Material for this task:
--

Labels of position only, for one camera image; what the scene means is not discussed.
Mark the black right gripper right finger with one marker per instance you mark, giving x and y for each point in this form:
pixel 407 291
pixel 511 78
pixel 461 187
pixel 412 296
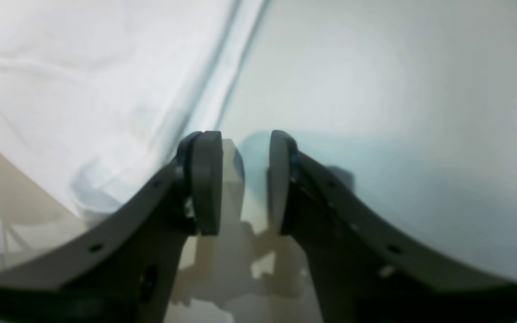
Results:
pixel 365 270

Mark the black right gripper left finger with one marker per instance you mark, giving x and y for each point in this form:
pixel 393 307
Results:
pixel 123 270

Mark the white t-shirt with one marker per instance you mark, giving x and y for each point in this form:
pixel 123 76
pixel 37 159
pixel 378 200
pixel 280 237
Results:
pixel 95 94

--

Description of the task:
Leaving every picture out, please copy exactly the lines from the one holding "pixel 461 187" through the last line of the listing, both ends included.

Expected answer:
pixel 461 187
pixel 412 296
Results:
pixel 365 270

Mark the black right gripper left finger with one marker per instance you mark, giving x and y for each point in this form:
pixel 393 307
Results:
pixel 123 270

Mark the white t-shirt with one marker per instance you mark, giving x and y for each point in this form:
pixel 123 76
pixel 37 159
pixel 378 200
pixel 280 237
Results:
pixel 95 94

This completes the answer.